What needs to be done> If a line in the data below includes the string "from", please return a copy of it.

Data segment>
^^^^^^^^

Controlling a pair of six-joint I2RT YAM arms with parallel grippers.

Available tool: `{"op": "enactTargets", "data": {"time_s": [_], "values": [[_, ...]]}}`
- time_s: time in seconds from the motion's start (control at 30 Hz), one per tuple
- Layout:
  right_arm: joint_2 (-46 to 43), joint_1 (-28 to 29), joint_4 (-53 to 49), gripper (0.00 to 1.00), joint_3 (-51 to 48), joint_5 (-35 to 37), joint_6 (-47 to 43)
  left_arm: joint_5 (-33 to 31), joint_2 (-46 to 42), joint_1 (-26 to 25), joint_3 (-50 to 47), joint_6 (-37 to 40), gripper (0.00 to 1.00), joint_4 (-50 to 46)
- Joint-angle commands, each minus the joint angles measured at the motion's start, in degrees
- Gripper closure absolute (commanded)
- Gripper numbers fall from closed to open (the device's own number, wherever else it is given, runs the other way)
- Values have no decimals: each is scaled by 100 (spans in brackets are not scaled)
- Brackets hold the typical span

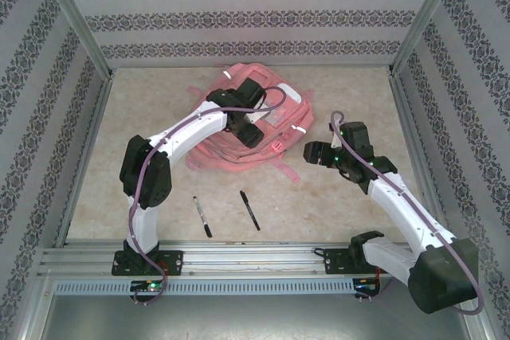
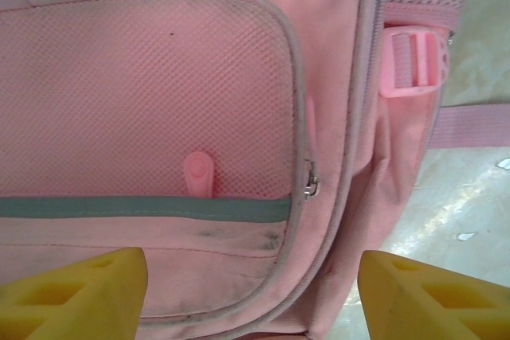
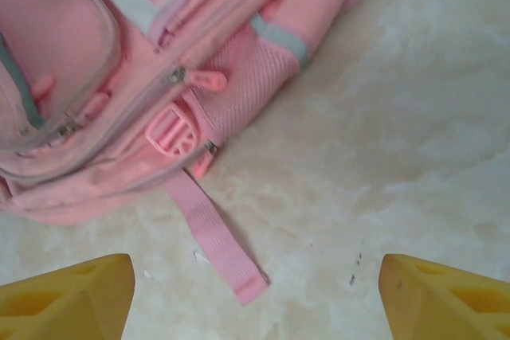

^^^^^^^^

Response box>
- time_s: time in seconds from the motion's start (control at 30 Hz), one per tuple
- Gripper numbers fall from closed to open (the device's own number, wherever else it is given, runs the other way)

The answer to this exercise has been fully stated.